Les scientifiques d’Hypoxia Lab – et les médecins du monde réel – ne réchauffent pas les mains des patients. Mais “les gens de l’industrie ne parviennent pas à s’entendre sur la manière de gérer ce problème”, a-t-il déclaré.

Masimo, une société qui affirme disposer des oxymètres de pouls les plus précis du marché, se conformerait volontiers à toute directive de la FDA, a déclaré Daniel Cantillon, médecin-chef de Masimo, dans une interview.

Combien pour résoudre le problème ?

Selon le Hypoxia Lab, les meilleurs appareils coûtent 6 000 $ ou plus.

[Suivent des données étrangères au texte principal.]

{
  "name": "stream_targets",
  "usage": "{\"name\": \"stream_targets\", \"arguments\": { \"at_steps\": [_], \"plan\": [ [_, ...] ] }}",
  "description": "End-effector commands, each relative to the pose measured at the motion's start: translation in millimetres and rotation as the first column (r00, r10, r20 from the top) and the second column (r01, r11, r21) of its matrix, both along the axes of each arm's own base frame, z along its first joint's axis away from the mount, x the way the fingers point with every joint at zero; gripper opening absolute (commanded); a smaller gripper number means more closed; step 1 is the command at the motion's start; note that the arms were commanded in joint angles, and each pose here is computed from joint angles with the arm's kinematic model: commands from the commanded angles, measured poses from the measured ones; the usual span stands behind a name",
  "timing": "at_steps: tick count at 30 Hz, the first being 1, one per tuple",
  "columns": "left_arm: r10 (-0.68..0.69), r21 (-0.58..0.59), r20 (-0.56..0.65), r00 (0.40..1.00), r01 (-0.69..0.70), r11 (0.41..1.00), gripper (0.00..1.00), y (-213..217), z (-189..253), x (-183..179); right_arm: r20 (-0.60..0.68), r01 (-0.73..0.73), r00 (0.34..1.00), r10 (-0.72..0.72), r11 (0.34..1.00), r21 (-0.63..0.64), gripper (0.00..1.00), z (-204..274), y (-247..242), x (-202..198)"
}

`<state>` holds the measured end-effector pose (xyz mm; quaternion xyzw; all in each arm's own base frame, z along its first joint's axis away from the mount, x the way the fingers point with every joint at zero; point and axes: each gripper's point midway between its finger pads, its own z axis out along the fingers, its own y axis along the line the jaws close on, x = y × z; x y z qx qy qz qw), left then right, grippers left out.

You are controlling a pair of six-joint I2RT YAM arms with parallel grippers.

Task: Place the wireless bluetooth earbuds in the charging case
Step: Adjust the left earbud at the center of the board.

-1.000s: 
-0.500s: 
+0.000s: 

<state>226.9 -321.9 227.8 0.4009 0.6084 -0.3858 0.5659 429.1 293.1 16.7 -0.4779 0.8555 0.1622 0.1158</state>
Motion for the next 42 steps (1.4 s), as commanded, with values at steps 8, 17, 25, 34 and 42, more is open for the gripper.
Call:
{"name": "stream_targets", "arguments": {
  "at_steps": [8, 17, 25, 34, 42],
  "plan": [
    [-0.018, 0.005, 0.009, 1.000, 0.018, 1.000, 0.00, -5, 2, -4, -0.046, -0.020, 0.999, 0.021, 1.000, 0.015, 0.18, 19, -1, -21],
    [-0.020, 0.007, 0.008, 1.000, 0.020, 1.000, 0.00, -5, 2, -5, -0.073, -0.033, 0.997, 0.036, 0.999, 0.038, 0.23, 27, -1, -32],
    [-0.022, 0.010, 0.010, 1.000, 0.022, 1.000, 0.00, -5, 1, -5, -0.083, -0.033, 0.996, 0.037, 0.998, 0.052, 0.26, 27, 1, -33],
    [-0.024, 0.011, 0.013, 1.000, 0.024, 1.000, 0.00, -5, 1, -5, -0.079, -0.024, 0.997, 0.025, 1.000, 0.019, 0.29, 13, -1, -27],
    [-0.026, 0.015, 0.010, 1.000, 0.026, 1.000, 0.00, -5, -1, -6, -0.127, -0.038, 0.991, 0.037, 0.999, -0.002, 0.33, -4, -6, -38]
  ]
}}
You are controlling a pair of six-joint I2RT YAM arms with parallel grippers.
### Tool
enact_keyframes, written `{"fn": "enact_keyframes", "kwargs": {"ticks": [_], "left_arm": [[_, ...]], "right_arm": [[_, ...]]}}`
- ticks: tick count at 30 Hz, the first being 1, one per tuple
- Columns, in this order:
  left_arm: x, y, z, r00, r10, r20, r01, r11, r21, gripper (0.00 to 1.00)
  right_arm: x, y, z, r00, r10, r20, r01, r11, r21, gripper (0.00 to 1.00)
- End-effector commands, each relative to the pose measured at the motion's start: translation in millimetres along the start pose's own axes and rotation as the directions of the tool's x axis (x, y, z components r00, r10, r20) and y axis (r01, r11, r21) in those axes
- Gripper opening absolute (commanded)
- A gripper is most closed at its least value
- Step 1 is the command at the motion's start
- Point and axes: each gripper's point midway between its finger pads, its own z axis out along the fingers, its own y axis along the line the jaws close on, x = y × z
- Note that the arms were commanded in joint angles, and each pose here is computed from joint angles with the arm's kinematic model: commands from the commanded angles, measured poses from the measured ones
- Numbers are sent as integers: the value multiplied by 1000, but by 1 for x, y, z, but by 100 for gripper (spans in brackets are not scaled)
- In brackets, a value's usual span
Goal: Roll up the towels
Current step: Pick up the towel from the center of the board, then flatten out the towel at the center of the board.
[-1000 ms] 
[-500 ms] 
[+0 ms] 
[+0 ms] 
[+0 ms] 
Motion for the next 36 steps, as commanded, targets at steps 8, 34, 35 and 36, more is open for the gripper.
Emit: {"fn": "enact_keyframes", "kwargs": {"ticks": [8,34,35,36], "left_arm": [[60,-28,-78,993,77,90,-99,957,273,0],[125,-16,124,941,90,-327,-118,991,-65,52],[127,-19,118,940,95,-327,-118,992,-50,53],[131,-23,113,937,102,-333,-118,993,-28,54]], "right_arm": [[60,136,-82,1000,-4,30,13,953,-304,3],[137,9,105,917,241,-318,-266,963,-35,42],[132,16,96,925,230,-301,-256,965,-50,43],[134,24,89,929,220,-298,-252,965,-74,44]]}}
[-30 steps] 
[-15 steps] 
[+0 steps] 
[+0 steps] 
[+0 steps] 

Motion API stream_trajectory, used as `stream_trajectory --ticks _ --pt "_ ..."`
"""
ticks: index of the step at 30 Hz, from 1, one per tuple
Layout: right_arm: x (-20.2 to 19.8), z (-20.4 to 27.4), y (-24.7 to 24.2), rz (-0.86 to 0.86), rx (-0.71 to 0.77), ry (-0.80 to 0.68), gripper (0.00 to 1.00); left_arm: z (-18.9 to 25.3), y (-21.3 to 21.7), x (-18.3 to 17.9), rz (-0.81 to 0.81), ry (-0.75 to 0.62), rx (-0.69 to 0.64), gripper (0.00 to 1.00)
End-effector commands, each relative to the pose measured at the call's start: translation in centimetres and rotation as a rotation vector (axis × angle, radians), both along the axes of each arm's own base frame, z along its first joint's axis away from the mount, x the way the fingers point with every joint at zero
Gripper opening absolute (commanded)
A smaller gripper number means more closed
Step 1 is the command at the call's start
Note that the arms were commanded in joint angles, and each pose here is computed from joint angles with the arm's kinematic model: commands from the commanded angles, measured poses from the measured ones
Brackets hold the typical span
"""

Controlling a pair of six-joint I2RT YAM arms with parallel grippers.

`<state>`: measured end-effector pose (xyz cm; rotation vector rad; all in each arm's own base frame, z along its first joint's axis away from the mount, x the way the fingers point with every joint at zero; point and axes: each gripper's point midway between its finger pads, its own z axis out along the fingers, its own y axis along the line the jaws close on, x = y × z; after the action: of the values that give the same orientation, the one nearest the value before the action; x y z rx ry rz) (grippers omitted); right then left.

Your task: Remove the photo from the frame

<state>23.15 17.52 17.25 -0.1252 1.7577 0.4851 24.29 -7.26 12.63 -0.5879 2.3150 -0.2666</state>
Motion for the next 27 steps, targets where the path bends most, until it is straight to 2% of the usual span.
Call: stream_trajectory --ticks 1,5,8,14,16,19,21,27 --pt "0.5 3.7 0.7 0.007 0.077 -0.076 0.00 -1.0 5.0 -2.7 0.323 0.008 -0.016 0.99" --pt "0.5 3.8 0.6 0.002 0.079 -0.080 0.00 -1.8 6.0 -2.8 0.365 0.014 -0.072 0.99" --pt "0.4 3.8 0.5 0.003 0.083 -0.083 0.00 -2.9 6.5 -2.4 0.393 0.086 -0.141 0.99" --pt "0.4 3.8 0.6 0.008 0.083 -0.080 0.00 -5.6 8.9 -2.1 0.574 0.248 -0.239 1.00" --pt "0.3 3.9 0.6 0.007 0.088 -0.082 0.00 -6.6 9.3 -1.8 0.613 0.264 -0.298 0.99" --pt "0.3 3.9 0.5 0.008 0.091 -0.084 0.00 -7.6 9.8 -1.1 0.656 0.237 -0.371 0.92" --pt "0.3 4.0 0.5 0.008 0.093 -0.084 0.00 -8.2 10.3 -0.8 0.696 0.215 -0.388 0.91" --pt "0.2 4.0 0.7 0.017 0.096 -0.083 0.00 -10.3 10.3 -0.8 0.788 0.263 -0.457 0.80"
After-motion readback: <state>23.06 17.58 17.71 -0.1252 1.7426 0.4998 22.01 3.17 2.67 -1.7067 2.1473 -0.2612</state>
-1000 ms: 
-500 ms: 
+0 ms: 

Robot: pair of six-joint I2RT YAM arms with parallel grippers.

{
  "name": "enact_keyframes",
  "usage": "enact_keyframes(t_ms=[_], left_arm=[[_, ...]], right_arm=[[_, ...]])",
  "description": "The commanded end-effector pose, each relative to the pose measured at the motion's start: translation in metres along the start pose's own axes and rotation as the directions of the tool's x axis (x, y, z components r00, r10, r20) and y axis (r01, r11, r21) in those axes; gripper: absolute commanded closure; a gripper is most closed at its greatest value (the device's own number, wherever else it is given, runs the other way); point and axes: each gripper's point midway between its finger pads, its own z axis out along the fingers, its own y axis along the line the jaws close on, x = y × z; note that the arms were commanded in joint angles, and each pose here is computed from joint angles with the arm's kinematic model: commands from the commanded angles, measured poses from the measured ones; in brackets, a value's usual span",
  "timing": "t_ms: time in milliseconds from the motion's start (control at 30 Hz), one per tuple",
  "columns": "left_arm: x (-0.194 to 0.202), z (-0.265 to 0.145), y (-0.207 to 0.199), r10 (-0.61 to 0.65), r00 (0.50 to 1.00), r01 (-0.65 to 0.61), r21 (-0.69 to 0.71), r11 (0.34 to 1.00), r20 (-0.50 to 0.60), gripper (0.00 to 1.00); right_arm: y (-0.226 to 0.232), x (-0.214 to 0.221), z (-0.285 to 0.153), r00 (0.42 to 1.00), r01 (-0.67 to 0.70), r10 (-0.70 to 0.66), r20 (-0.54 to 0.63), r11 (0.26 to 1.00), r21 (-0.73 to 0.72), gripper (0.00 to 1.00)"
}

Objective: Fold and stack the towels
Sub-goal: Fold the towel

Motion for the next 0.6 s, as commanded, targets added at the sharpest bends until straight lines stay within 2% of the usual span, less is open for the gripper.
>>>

Cela pointe vers un autre problème.

Avec une meilleure précision, “vous allez réduire l’accès des patients aux appareils pour une grande partie du monde qui n’en a tout simplement pas les moyens”, a déclaré Lipnick.

Même si la FDA ne peut pas plaire à tout le monde, son appel prévu à davantage de personnes ayant la peau plus foncée pour les tests d’oxymétrie “garantira qu’il existe une réelle diversité dans le développement et les tests de ces appareils avant leur mise sur le marché”, a déclaré Lipnick. “Cette barre est trop basse depuis des décennies.”

Il est difficile d’évaluer les dommages causés aux individus par des lectures erronées de l’oxymètre, car ces erreurs sont souvent un facteur dans une chaîne d’événements. Mais des études menées à l’Université Johns Hopkins et ailleurs ont indiqué que les patients dont l’épuisement en oxygène n’avait pas été remarqué – peut-être des milliers d’entre eux – avaient un traitement retardé et des résultats pires.

Déjà, a déclaré Aboelata, quelques fabricants – Zewa Medical Technology, Veridian Healthcare et Gurin Products – ont répondu au procès Roots Community Health en incluant des avertissements sur les limites de leurs appareils.

Elle et les autres cliniciens ne peuvent pas faire grand-chose dans la pratique quotidienne, a-t-elle déclaré, à part établir une lecture de base avec chaque nouveau patient et être à l’affût de baisses notables. Les hôpitaux disposent d’autres outils pour vérifier les niveaux d’oxygène, mais des lectures correctes sont essentielles pour les soins ambulatoires, a-t-elle déclaré. En 2022, le Connecticut a promulgué une loi interdisant aux assureurs de refuser l’oxygène à domicile ou d’autres services sur la seule base des lectures de l’oxymétrie de pouls.

Mais “s’adapter à cet appareil merdique n’est pas la solution”, a déclaré Theodore Iwashyna, professeur à la Johns Hopkins Bloomberg School of Public Health et co-auteur de l’article du New England Journal of Medicine. “Un appareil moins merdique est la solution.”

Cet article a été réalisé par KFF Actualités Santéune salle de rédaction nationale qui produit un journalisme approfondi sur les questions de santé et constitue l’un des principaux programmes opérationnels de KFF — la source indépendante de recherche, de sondages et de journalisme sur les politiques de santé. KFF Health News est l’éditeur de Ligne de santé de Californieun service éditorial indépendant du Fondation californienne des soins de santé.